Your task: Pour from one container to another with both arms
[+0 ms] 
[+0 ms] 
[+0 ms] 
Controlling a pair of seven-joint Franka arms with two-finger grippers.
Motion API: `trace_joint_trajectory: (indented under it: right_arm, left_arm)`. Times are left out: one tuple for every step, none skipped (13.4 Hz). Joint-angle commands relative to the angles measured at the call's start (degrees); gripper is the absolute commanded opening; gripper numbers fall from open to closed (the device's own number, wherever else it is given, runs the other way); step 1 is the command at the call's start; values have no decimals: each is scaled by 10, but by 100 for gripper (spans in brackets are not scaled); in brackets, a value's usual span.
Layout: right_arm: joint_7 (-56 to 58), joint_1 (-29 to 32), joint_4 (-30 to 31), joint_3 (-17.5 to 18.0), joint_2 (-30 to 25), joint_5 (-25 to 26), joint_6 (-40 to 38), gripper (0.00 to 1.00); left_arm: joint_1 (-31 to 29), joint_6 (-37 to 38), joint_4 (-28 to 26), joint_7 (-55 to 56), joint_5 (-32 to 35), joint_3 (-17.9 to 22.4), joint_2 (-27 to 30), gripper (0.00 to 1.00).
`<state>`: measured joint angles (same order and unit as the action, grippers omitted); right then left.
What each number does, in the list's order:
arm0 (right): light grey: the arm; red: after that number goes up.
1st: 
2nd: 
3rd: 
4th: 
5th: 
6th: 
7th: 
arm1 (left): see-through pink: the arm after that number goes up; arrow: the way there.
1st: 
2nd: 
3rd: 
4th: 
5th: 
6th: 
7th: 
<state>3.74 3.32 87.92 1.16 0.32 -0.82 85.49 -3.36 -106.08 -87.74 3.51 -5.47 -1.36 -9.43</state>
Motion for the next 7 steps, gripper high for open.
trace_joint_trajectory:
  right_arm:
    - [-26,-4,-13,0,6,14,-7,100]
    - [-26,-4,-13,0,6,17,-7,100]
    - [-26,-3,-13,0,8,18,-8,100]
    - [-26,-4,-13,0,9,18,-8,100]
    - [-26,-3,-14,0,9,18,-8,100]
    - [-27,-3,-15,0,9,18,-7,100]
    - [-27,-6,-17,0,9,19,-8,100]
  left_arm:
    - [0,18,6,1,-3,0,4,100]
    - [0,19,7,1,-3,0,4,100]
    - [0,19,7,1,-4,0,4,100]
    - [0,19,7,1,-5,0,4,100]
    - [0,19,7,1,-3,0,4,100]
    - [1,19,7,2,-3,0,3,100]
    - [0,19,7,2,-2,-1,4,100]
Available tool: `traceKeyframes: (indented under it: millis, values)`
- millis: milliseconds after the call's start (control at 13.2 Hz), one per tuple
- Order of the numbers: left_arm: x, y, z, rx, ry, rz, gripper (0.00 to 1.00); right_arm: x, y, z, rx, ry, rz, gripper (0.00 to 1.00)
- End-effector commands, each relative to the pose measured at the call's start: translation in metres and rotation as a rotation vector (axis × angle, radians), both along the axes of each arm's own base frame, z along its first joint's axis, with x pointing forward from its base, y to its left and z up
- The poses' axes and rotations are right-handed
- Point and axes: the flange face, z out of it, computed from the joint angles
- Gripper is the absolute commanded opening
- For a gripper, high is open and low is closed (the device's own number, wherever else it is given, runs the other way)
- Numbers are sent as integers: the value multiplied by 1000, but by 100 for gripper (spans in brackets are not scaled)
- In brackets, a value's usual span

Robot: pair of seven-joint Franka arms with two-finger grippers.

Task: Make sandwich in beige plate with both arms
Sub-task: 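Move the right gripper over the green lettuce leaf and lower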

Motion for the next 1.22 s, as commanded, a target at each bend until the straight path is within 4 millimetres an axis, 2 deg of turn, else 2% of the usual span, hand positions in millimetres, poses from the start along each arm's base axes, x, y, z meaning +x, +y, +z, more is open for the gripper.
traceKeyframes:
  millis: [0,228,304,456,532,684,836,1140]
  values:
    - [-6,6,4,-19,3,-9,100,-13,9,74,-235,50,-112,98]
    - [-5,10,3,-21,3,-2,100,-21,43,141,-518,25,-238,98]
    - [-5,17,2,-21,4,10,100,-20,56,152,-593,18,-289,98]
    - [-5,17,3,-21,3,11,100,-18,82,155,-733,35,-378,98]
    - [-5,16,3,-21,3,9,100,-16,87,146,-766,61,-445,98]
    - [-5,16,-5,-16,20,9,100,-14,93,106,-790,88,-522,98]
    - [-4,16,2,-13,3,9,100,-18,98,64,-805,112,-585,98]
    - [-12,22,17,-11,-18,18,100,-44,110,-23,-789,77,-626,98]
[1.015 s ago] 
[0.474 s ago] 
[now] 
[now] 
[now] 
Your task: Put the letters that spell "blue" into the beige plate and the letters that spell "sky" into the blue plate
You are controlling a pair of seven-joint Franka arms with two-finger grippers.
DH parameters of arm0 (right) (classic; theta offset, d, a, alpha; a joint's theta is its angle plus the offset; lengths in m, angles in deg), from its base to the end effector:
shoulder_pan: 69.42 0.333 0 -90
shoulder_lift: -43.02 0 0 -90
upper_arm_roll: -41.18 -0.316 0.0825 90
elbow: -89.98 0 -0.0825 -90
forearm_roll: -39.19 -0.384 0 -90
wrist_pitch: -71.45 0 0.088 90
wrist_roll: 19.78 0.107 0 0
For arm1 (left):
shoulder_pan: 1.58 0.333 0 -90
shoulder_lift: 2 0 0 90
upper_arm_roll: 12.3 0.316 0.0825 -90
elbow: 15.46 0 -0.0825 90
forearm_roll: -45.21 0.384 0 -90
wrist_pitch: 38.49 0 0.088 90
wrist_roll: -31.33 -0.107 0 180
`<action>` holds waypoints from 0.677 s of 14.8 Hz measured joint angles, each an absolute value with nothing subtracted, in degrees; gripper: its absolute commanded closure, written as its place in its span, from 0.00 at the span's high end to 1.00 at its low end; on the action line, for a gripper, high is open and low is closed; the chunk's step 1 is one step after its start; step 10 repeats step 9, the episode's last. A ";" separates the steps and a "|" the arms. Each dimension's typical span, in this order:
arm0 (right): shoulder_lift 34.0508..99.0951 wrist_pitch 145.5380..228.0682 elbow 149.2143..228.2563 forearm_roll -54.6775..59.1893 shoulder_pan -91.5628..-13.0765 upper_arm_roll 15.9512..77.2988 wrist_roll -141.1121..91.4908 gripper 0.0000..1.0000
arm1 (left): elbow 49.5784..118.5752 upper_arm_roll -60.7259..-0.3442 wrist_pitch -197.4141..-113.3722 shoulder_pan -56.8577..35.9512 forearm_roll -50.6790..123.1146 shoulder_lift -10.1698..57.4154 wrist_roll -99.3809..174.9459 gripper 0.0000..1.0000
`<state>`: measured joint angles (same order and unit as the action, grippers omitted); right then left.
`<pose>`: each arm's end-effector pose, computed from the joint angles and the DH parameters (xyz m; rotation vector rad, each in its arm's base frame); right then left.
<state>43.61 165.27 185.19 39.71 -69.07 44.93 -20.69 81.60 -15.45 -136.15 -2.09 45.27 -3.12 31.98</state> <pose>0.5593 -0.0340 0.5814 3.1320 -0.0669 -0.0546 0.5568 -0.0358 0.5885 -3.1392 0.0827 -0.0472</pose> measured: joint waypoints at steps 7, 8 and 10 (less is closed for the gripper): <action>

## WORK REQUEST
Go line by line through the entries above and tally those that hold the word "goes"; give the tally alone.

## SOLUTION
2